Well, actually, no. At the beginning it looks as though new-to-the-village Maggie's infiltration of the five-strong choir led by Steven could be about them accepting the slight oddball into their midst and embracing her. Then darker forces come into play. Maggie (played by Ruth Jones) has a lot to say, much to the irritation of Steven Pacey's Steven – who as choir master wants them all to focus on singing – and is all of it true? She uses her dulcet Welsh tones and lilting patterns of speech to lull the group into a false sense of security.
But then, Maggie is about as lost as all of them in this play, which has the group decide to go up for a national singing contest and name themselves The Nightingales. Each of the characters are unhappy – fundamentally so – and the catalyst of the competition provokes cracking at their edges. The climax is both the audition and also the moment of reveal for Maggie and the rest of them.
The problem is that while Gaminara has some sharply observed and often quite funny things to say about loneliness, deep unhappiness and the drudge of real life, ultimately the character of Maggie is very problematic. A single mother, new to an area, with no friends, is she doing what she's doing on purpose or because she can't help it? We are never sure, and although one could argue that the distinction doesn't matter, we are absolutely made to feel like it does. In monologues out to the audience we get snippets of her motivations and she's painted part villain part victim and while, of course, things are never black and white, this means we basically end up loathing all of the characters onstage.
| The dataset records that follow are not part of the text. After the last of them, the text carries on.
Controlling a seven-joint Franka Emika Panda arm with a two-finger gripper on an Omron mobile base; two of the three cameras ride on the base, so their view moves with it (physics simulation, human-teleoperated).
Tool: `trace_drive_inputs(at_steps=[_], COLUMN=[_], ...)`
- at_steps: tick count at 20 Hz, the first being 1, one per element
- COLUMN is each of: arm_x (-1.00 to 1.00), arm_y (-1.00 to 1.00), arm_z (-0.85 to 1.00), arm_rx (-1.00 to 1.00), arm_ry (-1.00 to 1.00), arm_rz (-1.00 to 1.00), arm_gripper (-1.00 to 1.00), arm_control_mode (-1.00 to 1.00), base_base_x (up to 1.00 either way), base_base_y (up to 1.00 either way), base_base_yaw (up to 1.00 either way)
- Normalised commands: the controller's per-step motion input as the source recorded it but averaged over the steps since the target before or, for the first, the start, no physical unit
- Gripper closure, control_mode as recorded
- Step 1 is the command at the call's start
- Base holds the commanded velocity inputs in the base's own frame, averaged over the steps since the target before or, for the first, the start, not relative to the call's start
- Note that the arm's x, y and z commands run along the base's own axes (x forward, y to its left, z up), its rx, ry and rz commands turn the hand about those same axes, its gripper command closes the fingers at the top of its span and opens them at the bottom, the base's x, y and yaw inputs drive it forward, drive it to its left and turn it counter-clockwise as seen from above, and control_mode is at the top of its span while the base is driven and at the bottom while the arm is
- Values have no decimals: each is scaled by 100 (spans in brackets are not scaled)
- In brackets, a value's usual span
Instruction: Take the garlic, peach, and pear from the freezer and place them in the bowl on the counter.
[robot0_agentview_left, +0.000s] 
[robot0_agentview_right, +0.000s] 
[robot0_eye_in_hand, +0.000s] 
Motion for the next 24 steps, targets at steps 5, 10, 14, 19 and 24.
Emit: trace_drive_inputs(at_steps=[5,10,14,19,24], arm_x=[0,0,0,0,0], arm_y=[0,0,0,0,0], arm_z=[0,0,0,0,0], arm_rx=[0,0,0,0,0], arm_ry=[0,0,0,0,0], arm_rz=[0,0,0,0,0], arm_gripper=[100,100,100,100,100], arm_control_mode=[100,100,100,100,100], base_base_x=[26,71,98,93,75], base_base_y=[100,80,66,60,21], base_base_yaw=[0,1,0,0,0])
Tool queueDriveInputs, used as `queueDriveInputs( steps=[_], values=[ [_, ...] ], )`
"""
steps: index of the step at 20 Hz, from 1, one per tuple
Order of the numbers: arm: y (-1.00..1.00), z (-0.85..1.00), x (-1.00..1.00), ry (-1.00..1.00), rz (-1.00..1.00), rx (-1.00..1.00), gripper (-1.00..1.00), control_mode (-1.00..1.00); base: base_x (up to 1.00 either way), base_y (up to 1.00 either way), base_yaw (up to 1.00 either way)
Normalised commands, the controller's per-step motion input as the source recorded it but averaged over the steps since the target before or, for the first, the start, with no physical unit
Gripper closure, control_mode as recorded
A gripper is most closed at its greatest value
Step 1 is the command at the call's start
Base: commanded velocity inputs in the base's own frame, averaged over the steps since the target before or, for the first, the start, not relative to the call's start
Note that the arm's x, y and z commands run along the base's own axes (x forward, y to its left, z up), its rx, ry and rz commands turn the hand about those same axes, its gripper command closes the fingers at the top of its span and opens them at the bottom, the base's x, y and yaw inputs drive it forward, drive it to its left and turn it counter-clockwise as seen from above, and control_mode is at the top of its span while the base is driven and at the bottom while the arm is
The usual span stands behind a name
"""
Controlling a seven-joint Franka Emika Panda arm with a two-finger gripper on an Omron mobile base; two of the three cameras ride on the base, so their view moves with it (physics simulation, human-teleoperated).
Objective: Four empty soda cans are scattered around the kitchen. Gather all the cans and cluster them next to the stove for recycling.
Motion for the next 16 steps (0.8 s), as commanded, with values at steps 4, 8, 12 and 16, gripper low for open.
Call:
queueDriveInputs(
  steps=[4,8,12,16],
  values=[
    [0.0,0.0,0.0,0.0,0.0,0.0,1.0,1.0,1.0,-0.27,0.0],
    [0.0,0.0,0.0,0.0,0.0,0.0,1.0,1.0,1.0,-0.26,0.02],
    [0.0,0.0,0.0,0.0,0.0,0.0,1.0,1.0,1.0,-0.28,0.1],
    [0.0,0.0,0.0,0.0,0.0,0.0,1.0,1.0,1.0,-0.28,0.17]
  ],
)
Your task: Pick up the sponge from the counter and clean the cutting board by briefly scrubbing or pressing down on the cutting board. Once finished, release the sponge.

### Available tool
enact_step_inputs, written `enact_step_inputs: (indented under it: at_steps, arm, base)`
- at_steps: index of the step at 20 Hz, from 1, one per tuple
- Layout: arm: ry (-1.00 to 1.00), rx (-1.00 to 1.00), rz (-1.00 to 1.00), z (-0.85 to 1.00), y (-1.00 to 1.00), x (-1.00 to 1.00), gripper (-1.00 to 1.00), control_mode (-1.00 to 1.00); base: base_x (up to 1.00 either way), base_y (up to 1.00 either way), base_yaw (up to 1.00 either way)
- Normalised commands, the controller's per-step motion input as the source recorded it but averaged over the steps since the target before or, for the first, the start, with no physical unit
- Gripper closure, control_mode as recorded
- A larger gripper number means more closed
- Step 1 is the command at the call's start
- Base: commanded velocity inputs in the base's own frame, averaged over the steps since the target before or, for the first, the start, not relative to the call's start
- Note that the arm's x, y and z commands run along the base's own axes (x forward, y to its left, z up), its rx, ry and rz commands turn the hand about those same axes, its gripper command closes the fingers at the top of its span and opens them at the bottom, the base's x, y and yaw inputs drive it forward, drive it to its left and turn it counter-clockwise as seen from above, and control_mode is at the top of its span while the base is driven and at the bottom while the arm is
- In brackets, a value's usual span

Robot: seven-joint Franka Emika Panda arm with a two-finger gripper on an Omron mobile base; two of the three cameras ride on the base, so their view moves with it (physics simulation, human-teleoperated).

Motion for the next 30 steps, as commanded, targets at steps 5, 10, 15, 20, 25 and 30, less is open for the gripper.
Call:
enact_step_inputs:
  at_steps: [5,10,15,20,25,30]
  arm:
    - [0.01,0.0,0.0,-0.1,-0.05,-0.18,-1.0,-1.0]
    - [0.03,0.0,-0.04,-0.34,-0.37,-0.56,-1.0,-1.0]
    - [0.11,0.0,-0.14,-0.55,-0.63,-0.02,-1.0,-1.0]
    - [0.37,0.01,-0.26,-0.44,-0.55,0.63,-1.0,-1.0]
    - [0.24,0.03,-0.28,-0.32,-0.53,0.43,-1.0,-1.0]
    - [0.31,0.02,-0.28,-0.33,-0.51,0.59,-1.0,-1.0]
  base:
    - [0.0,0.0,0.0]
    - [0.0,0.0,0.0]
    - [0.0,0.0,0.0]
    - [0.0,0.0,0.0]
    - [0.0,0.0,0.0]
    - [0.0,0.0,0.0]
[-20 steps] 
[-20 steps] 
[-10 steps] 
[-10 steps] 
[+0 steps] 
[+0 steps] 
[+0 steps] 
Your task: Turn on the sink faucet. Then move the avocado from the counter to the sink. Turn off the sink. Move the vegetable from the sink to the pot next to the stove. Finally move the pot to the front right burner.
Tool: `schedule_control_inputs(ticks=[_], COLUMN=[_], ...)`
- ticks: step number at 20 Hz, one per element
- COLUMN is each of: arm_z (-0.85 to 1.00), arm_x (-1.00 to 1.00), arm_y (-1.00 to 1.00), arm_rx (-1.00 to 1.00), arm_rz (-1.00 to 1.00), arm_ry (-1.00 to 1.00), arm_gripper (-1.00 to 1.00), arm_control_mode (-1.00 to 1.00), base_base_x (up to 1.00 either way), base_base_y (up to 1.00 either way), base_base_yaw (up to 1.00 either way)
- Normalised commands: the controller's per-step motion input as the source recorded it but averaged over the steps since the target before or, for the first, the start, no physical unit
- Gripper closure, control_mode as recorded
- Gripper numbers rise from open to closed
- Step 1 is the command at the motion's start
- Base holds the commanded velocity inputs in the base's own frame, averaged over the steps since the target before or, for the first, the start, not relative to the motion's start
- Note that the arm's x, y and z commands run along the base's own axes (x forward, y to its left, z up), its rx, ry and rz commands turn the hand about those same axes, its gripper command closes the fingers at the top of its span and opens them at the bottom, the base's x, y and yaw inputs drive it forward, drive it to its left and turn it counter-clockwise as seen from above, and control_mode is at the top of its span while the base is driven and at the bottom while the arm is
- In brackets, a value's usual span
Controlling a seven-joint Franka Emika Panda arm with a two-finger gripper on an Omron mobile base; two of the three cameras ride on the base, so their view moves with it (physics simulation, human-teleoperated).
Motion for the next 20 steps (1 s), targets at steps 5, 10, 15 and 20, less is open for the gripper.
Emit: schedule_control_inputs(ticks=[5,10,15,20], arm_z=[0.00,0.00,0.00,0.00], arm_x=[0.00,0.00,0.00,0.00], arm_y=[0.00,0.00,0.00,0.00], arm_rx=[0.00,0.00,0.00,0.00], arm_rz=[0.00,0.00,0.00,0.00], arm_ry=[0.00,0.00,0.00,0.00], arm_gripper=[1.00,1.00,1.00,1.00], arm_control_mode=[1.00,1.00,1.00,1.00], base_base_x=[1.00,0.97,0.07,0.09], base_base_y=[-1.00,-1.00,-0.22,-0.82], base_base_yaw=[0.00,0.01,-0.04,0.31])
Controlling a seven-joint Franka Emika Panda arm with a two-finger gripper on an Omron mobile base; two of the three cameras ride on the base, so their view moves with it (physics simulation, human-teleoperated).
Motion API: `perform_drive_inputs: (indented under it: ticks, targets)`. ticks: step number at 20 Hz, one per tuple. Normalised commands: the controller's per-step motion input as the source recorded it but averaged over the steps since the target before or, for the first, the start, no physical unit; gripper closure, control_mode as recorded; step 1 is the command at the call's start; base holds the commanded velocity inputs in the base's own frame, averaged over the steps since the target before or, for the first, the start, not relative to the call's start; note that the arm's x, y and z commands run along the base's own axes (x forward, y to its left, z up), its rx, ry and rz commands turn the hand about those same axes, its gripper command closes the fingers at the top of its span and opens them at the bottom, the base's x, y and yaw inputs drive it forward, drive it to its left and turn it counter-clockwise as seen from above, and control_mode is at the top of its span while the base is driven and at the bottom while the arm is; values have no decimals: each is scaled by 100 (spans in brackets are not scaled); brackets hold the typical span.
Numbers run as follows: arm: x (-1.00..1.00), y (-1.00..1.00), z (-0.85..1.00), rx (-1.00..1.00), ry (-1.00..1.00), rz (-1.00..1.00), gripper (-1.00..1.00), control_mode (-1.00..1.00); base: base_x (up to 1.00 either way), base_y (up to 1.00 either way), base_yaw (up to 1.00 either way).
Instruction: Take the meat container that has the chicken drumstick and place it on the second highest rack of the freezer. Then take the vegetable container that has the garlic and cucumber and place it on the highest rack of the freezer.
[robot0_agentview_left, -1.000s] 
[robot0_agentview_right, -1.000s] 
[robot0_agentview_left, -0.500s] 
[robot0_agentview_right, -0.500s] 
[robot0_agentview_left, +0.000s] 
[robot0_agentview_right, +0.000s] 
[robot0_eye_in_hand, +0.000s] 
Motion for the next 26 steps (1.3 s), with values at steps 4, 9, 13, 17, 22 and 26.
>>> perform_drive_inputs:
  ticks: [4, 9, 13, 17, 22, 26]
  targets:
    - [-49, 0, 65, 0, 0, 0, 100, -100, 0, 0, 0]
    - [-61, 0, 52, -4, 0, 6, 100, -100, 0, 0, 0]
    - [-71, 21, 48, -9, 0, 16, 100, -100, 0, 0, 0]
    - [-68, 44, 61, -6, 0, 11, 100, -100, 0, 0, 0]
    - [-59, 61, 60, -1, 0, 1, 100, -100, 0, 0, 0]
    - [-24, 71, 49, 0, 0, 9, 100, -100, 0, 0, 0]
There are some sharp, blackly comic lines in the script and Gaminara has a good way of demonstrating how situations are being manipulated by each of the characters in their way. Jones is a balanced, well-judged Maggie and her final speeches do make you realise that loneliness can be such a palpable, physical thing to suffer. But ultimately you feel bad for hating her and bad for liking her, as you do with the rest of them too.
Christopher Luscombe directs with his usual pin point accuracy and deals with the troubles in the script very well. The timing and pace of the piece, which could have dragged, is kept up and as a result The Nightingales is an attention-holder. You can't help but continue to wonder what on earth will happen by the end. But ultimately it feels misjudged. A benign play about toxic relationships.